The move represents "the first time that the EU seeks a connection with an existing such scheme," EU ministers said in a statement.
When negotiations are concluded, the agreement will have to find final approval from the European Parliament and the EU Council of Ministers, which represents the 27 EU member countries.
The ETS is the world’s largest greenhouse gas emissions market, with a value of 28 billion euros in 2007. It was recently expanded to include other countries in the European Economic Area such as Norway, Liechenstein and Iceland.
Bringing Switzerland into the scheme would spread economic incentives to reduce damaging carbon emissions to one of Europe’s most environmentally delicate regions.
Currently, Switzerland operates its own form of ETS as a voluntary alternative to a domestic fuel tax. Around 40 companies are reportedly involved in the scheme that covers some 6.9% of Switzerland’s annual 52 million tones of CO2 emissions.
Europe’s ETS currently applies to over 10,000 industrial installations with a neat heat excess of 20 megawatts (MW) in energy-intensive sectors, such as electricity and heat generation, metal production and chemicals.
Collectively, these account for close to half of the EU’s CO2 emissions and 40% of its total greenhouse gas emissions.
The ETS is a "cap and trade" system that caps the overall level of emissions allowed but within that limit, allows participants to buy and sell allowances to pollute as they require.
The allowances within the ETS are the "currency" of the carbon market.
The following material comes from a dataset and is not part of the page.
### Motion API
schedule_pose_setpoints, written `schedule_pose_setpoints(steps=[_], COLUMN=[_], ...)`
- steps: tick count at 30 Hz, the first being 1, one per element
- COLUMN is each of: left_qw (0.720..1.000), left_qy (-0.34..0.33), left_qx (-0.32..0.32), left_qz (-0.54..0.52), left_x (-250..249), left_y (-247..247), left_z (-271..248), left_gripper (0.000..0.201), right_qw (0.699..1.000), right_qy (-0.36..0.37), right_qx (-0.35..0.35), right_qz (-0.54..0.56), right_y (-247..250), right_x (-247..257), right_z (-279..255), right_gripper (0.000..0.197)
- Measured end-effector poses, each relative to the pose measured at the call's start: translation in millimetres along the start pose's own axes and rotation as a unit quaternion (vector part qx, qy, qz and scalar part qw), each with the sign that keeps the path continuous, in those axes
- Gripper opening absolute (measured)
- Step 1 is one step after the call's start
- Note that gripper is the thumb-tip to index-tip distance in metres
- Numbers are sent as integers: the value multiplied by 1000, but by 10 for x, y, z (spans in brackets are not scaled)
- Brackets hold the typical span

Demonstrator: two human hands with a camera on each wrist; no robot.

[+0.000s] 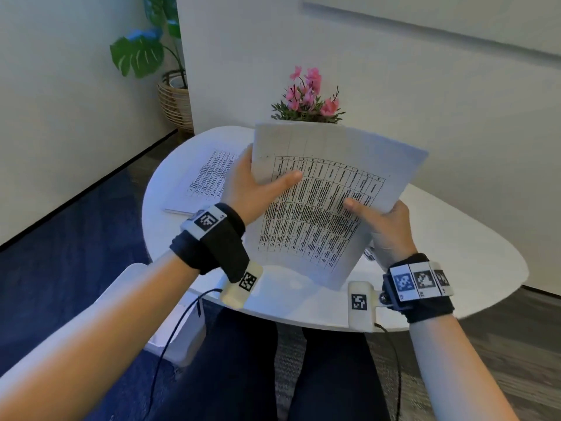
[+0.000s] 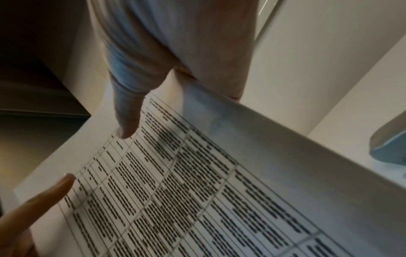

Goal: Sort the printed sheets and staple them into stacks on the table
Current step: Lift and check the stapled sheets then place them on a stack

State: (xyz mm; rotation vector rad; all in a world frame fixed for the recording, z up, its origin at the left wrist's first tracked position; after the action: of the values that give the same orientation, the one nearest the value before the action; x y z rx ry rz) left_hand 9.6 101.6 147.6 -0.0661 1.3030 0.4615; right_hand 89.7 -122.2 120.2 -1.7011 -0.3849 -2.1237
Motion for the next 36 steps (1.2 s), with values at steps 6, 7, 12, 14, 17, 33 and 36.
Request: schedule_pose_setpoints(steps=[6, 7, 12, 14, 17, 33, 36], left_qw=[998, 996, 994, 997, 999, 999, 993], left_qy=[-62, -78, -100, -68, -18, 18, 82], left_qx=[-24, -33, -46, -41, -35, -2, 19], left_qz=[3, 8, 25, 20, 10, 32, 88], left_x=[-319, -380, -388, -204, 67, 312, 641], left_y=[135, 161, 248, 255, 226, 69, -49], left_z=[34, 34, 92, 109, 89, 84, -22], left_gripper=[55, 55, 51, 49, 54, 41, 33], right_qw=[999, 999, 998, 999, 998, 997, 990], right_qy=[41, 51, 57, 29, 7, -1, -61], right_qx=[-7, -7, 14, 26, 31, -3, 0], right_qz=[11, 18, -1, -20, -51, -79, -125], right_y=[-101, -107, -98, -105, -121, -53, -2], right_x=[199, 252, 315, 197, 51, -112, -446], right_z=[69, 85, 167, 163, 130, 170, 114], right_gripper=[24, 23, 22, 25, 31, 34, 33])
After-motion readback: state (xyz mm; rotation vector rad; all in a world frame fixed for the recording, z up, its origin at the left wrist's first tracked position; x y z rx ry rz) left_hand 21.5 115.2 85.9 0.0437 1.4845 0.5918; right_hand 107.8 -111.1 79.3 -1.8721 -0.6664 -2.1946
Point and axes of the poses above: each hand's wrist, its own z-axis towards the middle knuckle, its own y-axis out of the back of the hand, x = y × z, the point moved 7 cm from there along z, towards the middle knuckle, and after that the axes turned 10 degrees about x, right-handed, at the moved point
Each one gives the holder the right to emit one tonne of CO2. The cap put on the total number of allowances creates a market scarcity.
Controversially, permits have been given away free to carbon-intensive industries - to try to prevent them from relocating elsewhere – and they can also be offset to nominally climate-friendly investments in the developing world.
From 2012, the ETS will be extended to the aviation industry.